Based on a recent failure (so a sample size of one), I think what happens is that when the help page invokes PopAsync it occasionally goes to LineItemsPage (and I see a failure there because SplashPage hasn't been invoked yet). Usually, this attempt is preempted by GettingStartedPage navigating to SplashPage, which is the intended flow, but rarely it goes toLineItemsPage instead and faults.
I think the fix is just to inhibit any navigation to places I don't approve of until the app is done initializing, but hopefully I've got enough tracing logic that I can catch the next attempt at a failure and confirm my suspicions.
I think I have a clue as to what is happening that creates the requirement to selectively inhibit navigation. My app uses the Shell implementation and its AppShell.xaml looks like this:
<TabBar>
<!--This is the initial page, used to decide what to show the user first, it is normally never visible -->
<ShellContent ContentTemplate="{DataTemplate view:GettingStartedPage}" Route="{x:Static local:Routes.GettingStartedPage}"/>
<!--This is the initialization page the user normally sees, ShellContent items with routes are navigated to in code-->
<ShellContent ContentTemplate="{DataTemplate view:SplashPage}" Route="{x:Static local:Routes.SplashPage}"/>
</TabBar>
<ShellContent Title="Items" ContentTemplate="{DataTemplate view:LineItemsPage}" Route="{x:Static local:Routes.LineItemsPage}"/>
<ShellContent Title="Totals" ContentTemplate="{DataTemplate view:TotalsPage}" Route="{x:Static local:Routes.TotalsPage}"/>
<MenuItem Text="Camera" Clicked="GoToImagePageWithCamera"/>
<ShellContent Title="Image" ContentTemplate="{DataTemplate view:ImagePage}" Route="{x:Static local:Routes.ImagePage}"/>
<ShellContent Title="Properties" ContentTemplate="{DataTemplate view:PropertiesPage}" Route="{x:Static local:Routes.PropertiesPage}"/>
...
By setting Shell.TabBarIsVisible="False" and Shell.FlyoutBehavior="Disabled" on GettingStartedPage the user is presented with a page that has no user navigation capabilities. What the page actually does is push a help page onto the stack (conditionally, but that's a detail). When the help page is done it invokes Shell.Current.Navigation.PopAsync to return to GettingStartedPage. This time round GettingStartedPage navigates to SplashPage and is never used again.
Based on a recent failure (so a sample size of one), I think what happens is that when the help page invokes PopAsync it occasionally goes to LineItemsPage (and I see a failure there because SplashPage hasn't been invoked yet). Usually, this attempt is preempted by GettingStartedPage navigating to SplashPage, which is the intended flow, but rarely it hits LineItemsPage instead and faults.
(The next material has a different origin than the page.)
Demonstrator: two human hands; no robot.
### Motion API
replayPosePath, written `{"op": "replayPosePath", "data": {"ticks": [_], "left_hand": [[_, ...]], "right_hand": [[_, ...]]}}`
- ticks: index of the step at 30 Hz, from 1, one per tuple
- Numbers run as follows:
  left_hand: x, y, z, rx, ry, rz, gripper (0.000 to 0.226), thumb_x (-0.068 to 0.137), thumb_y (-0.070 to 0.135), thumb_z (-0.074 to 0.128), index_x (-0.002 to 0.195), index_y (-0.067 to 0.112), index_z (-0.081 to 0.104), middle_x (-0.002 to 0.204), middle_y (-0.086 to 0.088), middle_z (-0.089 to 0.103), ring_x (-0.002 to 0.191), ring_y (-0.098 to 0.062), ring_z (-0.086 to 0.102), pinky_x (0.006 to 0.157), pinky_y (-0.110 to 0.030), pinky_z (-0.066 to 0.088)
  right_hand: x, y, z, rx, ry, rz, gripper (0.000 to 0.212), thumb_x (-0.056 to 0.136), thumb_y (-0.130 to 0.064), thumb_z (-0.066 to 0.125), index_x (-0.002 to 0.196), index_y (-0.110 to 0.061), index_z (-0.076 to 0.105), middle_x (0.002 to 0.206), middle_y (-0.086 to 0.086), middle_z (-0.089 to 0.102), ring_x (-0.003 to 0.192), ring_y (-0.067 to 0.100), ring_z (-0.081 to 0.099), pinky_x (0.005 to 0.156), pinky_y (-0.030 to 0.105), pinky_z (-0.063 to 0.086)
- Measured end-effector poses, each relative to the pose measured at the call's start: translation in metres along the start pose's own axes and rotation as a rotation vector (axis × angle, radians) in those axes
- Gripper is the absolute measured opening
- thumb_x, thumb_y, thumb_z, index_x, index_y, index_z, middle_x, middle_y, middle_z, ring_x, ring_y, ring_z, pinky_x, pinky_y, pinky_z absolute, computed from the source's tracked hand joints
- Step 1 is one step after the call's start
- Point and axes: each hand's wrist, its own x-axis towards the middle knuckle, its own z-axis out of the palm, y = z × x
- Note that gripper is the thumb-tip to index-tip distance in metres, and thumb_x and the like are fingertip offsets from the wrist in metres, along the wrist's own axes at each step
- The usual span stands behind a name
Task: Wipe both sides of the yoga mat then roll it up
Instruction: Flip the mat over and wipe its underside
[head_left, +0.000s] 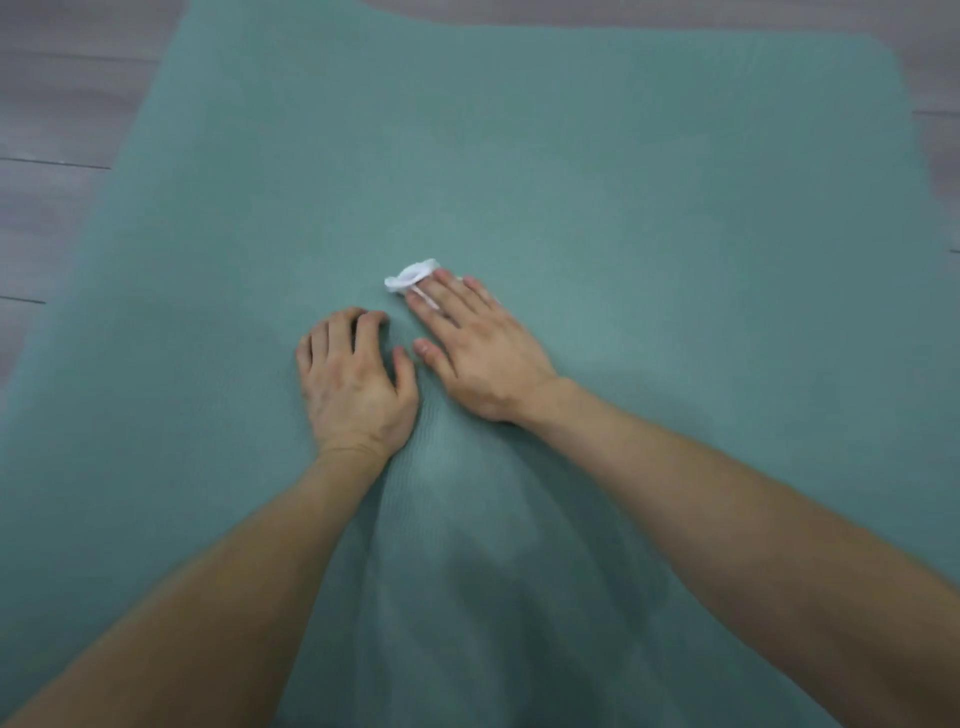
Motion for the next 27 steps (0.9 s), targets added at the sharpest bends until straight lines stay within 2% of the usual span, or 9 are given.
{"op": "replayPosePath", "data": {"ticks": [4, 6, 9, 12, 17, 20, 23, 25, 27], "left_hand": [[-0.006, -0.004, -0.003, -0.014, -0.061, 0.049, 0.041, 0.096, 0.037, 0.053, 0.130, 0.016, 0.063, 0.135, -0.008, 0.060, 0.123, -0.035, 0.054, 0.106, -0.049, 0.043], [-0.018, -0.013, -0.001, -0.030, -0.118, 0.090, 0.054, 0.102, 0.040, 0.047, 0.148, 0.014, 0.054, 0.155, -0.009, 0.050, 0.145, -0.032, 0.043, 0.121, -0.050, 0.033], [-0.033, -0.017, 0.000, -0.014, -0.142, 0.122, 0.061, 0.105, 0.043, 0.040, 0.159, 0.015, 0.042, 0.168, -0.008, 0.036, 0.158, -0.025, 0.026, 0.129, -0.048, 0.020], [-0.030, -0.014, -0.002, -0.006, -0.123, 0.106, 0.060, 0.103, 0.043, 0.044, 0.156, 0.015, 0.046, 0.166, -0.008, 0.039, 0.156, -0.026, 0.031, 0.128, -0.048, 0.021], [-0.030, -0.015, -0.002, 0.001, -0.108, 0.114, 0.059, 0.103, 0.041, 0.047, 0.155, 0.014, 0.047, 0.165, -0.009, 0.040, 0.155, -0.027, 0.033, 0.127, -0.049, 0.023], [-0.031, -0.014, -0.002, 0.002, -0.112, 0.109, 0.060, 0.103, 0.041, 0.046, 0.156, 0.014, 0.047, 0.166, -0.009, 0.040, 0.156, -0.027, 0.032, 0.127, -0.049, 0.023], [-0.031, -0.014, -0.002, -0.003, -0.125, 0.108, 0.060, 0.104, 0.042, 0.044, 0.157, 0.014, 0.045, 0.167, -0.008, 0.038, 0.157, -0.026, 0.030, 0.127, -0.049, 0.023], [-0.032, -0.015, -0.002, -0.008, -0.125, 0.097, 0.060, 0.104, 0.042, 0.043, 0.157, 0.015, 0.045, 0.167, -0.008, 0.037, 0.157, -0.025, 0.029, 0.127, -0.050, 0.022], [-0.031, -0.015, -0.002, -0.018, -0.135, 0.101, 0.060, 0.103, 0.041, 0.043, 0.157, 0.015, 0.045, 0.167, -0.007, 0.037, 0.157, -0.025, 0.028, 0.128, -0.049, 0.021]], "right_hand": [[-0.014, 0.052, -0.015, 0.070, 0.257, 0.164, 0.035, 0.103, -0.022, 0.051, 0.135, -0.013, 0.063, 0.139, 0.011, 0.056, 0.132, 0.031, 0.051, 0.116, 0.043, 0.040], [-0.018, 0.089, -0.026, 0.086, 0.351, 0.442, 0.027, 0.099, -0.014, 0.052, 0.123, -0.007, 0.062, 0.131, 0.017, 0.054, 0.123, 0.037, 0.054, 0.111, 0.043, 0.043], [-0.012, 0.104, -0.033, 0.097, 0.376, 0.659, 0.036, 0.097, -0.010, 0.051, 0.131, -0.002, 0.053, 0.137, 0.021, 0.051, 0.126, 0.040, 0.052, 0.112, 0.042, 0.041], [-0.008, 0.060, -0.029, 0.141, 0.317, 0.479, 0.047, 0.097, -0.023, 0.054, 0.143, -0.012, 0.049, 0.144, 0.011, 0.048, 0.134, 0.032, 0.049, 0.119, 0.040, 0.037], [-0.020, 0.006, -0.005, 0.136, 0.172, 0.014, 0.032, 0.106, -0.020, 0.051, 0.133, -0.006, 0.059, 0.143, 0.012, 0.054, 0.144, 0.029, 0.045, 0.127, 0.042, 0.027], [-0.010, 0.012, -0.004, 0.096, 0.137, 0.047, 0.048, 0.109, -0.024, 0.041, 0.154, -0.008, 0.046, 0.163, 0.010, 0.042, 0.158, 0.025, 0.028, 0.130, 0.048, 0.017], [0.001, 0.000, 0.000, -0.037, -0.061, -0.111, 0.062, 0.111, -0.042, 0.025, 0.164, -0.011, 0.032, 0.172, 0.006, 0.028, 0.162, 0.022, 0.017, 0.132, 0.044, 0.009], [0.007, 0.016, -0.003, -0.043, -0.149, -0.175, 0.061, 0.111, -0.041, 0.023, 0.165, -0.012, 0.029, 0.173, 0.005, 0.024, 0.162, 0.022, 0.015, 0.133, 0.039, 0.001], [0.018, 0.067, -0.019, -0.031, -0.103, 0.022, 0.064, 0.108, -0.037, 0.023, 0.165, -0.007, 0.027, 0.173, 0.012, 0.024, 0.162, 0.028, 0.016, 0.131, 0.037, -0.003]]}}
I think the fix is just to inhibit any navigation to places I don't approve of until the app is done initializing, but hopefully I've got enough tracing logic that I can catch the next attempt at a failure and confirm my suspicions.
Would it be possible to add this to ShellNavigatingEventArgs also, to handle the navigation to a PopupPage different than other pages when using the Shell?